Work to complete
The full set of records below is to be reproduced without a single alteration.

--- Data provided ---

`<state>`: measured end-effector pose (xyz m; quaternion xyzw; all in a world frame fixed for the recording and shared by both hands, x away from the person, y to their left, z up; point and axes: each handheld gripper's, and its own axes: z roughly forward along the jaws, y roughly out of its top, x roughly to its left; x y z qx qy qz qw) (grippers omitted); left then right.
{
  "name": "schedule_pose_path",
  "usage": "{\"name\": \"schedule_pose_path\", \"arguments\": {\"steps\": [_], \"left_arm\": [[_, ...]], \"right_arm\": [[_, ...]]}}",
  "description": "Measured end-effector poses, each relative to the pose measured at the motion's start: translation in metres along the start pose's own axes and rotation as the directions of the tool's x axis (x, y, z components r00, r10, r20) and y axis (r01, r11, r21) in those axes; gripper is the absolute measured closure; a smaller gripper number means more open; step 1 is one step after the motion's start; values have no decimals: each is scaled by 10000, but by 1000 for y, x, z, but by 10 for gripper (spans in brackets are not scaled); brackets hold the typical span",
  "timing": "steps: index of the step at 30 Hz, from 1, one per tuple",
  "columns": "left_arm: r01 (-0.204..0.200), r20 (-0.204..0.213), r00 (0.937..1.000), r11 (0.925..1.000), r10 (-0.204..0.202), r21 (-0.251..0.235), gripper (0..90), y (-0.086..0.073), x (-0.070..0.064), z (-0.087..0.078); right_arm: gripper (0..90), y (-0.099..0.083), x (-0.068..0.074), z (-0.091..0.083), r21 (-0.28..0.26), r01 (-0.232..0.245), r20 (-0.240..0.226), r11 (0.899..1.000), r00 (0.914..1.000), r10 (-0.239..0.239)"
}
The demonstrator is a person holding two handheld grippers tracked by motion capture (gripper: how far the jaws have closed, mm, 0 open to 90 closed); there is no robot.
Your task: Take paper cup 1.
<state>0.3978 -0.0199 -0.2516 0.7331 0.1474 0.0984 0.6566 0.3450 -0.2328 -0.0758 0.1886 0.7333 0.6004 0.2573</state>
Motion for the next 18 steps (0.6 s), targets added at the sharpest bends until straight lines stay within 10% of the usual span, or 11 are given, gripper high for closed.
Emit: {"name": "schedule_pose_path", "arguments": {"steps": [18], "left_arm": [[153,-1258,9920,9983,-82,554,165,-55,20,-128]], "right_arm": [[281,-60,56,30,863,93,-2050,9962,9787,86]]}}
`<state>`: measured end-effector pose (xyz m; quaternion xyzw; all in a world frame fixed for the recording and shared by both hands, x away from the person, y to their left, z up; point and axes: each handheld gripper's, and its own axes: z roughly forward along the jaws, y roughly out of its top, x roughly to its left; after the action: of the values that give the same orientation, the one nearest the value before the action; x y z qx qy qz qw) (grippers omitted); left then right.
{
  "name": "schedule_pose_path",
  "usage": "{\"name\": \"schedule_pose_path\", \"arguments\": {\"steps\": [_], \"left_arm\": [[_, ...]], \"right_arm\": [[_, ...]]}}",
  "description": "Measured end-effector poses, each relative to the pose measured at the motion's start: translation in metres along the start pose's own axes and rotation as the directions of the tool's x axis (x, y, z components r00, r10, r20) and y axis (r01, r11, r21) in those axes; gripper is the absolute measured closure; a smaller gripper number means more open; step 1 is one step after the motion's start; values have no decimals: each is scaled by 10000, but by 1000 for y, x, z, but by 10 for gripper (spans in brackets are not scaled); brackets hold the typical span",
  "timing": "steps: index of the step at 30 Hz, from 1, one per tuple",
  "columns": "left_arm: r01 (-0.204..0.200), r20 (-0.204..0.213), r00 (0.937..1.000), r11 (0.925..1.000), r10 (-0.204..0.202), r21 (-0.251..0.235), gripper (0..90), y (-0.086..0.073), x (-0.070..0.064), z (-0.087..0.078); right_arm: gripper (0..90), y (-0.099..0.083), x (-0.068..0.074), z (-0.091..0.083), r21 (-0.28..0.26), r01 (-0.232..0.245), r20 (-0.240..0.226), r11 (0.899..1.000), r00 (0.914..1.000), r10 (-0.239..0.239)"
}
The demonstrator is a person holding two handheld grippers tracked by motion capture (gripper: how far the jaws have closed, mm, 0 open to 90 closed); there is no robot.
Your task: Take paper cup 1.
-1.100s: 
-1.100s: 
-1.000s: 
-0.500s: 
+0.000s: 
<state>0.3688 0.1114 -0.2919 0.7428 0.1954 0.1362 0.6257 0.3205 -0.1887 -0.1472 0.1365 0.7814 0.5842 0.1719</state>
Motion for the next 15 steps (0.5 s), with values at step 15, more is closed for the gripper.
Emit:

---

Solution below
`<state>`: measured end-effector pose (xyz m; quaternion xyzw; all in a world frame fixed for the recording and shared by both hands, x away from the person, y to their left, z up; point and axes: each handheld gripper's, and its own axes: z roughly forward along the jaws, y roughly out of its top, x roughly to its left; x y z qx qy qz qw) (grippers omitted); left then right.
{
  "name": "schedule_pose_path",
  "usage": "{\"name\": \"schedule_pose_path\", \"arguments\": {\"steps\": [_], \"left_arm\": [[_, ...]], \"right_arm\": [[_, ...]]}}",
  "description": "Measured end-effector poses, each relative to the pose measured at the motion's start: translation in metres along the start pose's own axes and rotation as the directions of the tool's x axis (x, y, z components r00, r10, r20) and y axis (r01, r11, r21) in those axes; gripper is the absolute measured closure; a smaller gripper number means more open; step 1 is one step after the motion's start; values have no decimals: each is scaled by 10000, but by 1000 for y, x, z, but by 10 for gripper (spans in brackets are not scaled); brackets hold the typical span",
  "timing": "steps: index of the step at 30 Hz, from 1, one per tuple",
  "columns": "left_arm: r01 (-0.204..0.200), r20 (-0.204..0.213), r00 (0.937..1.000), r11 (0.925..1.000), r10 (-0.204..0.202), r21 (-0.251..0.235), gripper (0..90), y (-0.086..0.073), x (-0.070..0.064), z (-0.087..0.078); right_arm: gripper (0..90), y (-0.099..0.083), x (-0.068..0.074), z (-0.091..0.083), r21 (-0.28..0.26), r01 (-0.232..0.245), r20 (-0.240..0.226), r11 (0.899..1.000), r00 (0.914..1.000), r10 (-0.239..0.239)"
}
The demonstrator is a person holding two handheld grippers tracked by motion capture (gripper: how far the jaws have closed, mm, 0 open to 90 closed); there is no robot.
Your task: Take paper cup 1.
<state>0.3978 -0.0199 -0.2516 0.7331 0.1474 0.0984 0.6566 0.3450 -0.2328 -0.0758 0.1886 0.7333 0.6004 0.2573</state>
Motion for the next 18 steps (0.6 s), targets added at the sharpest bends until straight lines stay within 10% of the usual span, or 11 are given, gripper high for closed.
Emit: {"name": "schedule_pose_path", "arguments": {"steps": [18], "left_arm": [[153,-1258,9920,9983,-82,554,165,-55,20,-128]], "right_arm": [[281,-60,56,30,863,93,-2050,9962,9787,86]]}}
`<state>`: measured end-effector pose (xyz m; quaternion xyzw; all in a world frame fixed for the recording and shared by both hands, x away from the person, y to their left, z up; point and axes: each handheld gripper's, and its own axes: z roughly forward along the jaws, y roughly out of its top, x roughly to its left; after the action: of the values that give the same orientation, the one nearest the value before the action; x y z qx qy qz qw) (grippers omitted); left then right.
{
  "name": "schedule_pose_path",
  "usage": "{\"name\": \"schedule_pose_path\", \"arguments\": {\"steps\": [_], \"left_arm\": [[_, ...]], \"right_arm\": [[_, ...]]}}",
  "description": "Measured end-effector poses, each relative to the pose measured at the motion's start: translation in metres along the start pose's own axes and rotation as the directions of the tool's x axis (x, y, z components r00, r10, r20) and y axis (r01, r11, r21) in those axes; gripper is the absolute measured closure; a smaller gripper number means more open; step 1 is one step after the motion's start; values have no decimals: each is scaled by 10000, but by 1000 for y, x, z, but by 10 for gripper (spans in brackets are not scaled); brackets hold the typical span",
  "timing": "steps: index of the step at 30 Hz, from 1, one per tuple",
  "columns": "left_arm: r01 (-0.204..0.200), r20 (-0.204..0.213), r00 (0.937..1.000), r11 (0.925..1.000), r10 (-0.204..0.202), r21 (-0.251..0.235), gripper (0..90), y (-0.086..0.073), x (-0.070..0.064), z (-0.087..0.078); right_arm: gripper (0..90), y (-0.099..0.083), x (-0.068..0.074), z (-0.091..0.083), r21 (-0.28..0.26), r01 (-0.232..0.245), r20 (-0.240..0.226), r11 (0.899..1.000), r00 (0.914..1.000), r10 (-0.239..0.239)"
}
The demonstrator is a person holding two handheld grippers tracked by motion capture (gripper: how far the jaws have closed, mm, 0 open to 90 closed); there is no robot.
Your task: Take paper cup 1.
-1.100s: 
-1.100s: 
-1.000s: 
-0.500s: 
+0.000s: 
<state>0.3688 0.1114 -0.2919 0.7428 0.1954 0.1362 0.6257 0.3205 -0.1887 -0.1472 0.1365 0.7814 0.5842 0.1719</state>
Motion for the next 15 steps (0.5 s), with values at step 15, more is closed for the gripper.
Emit:

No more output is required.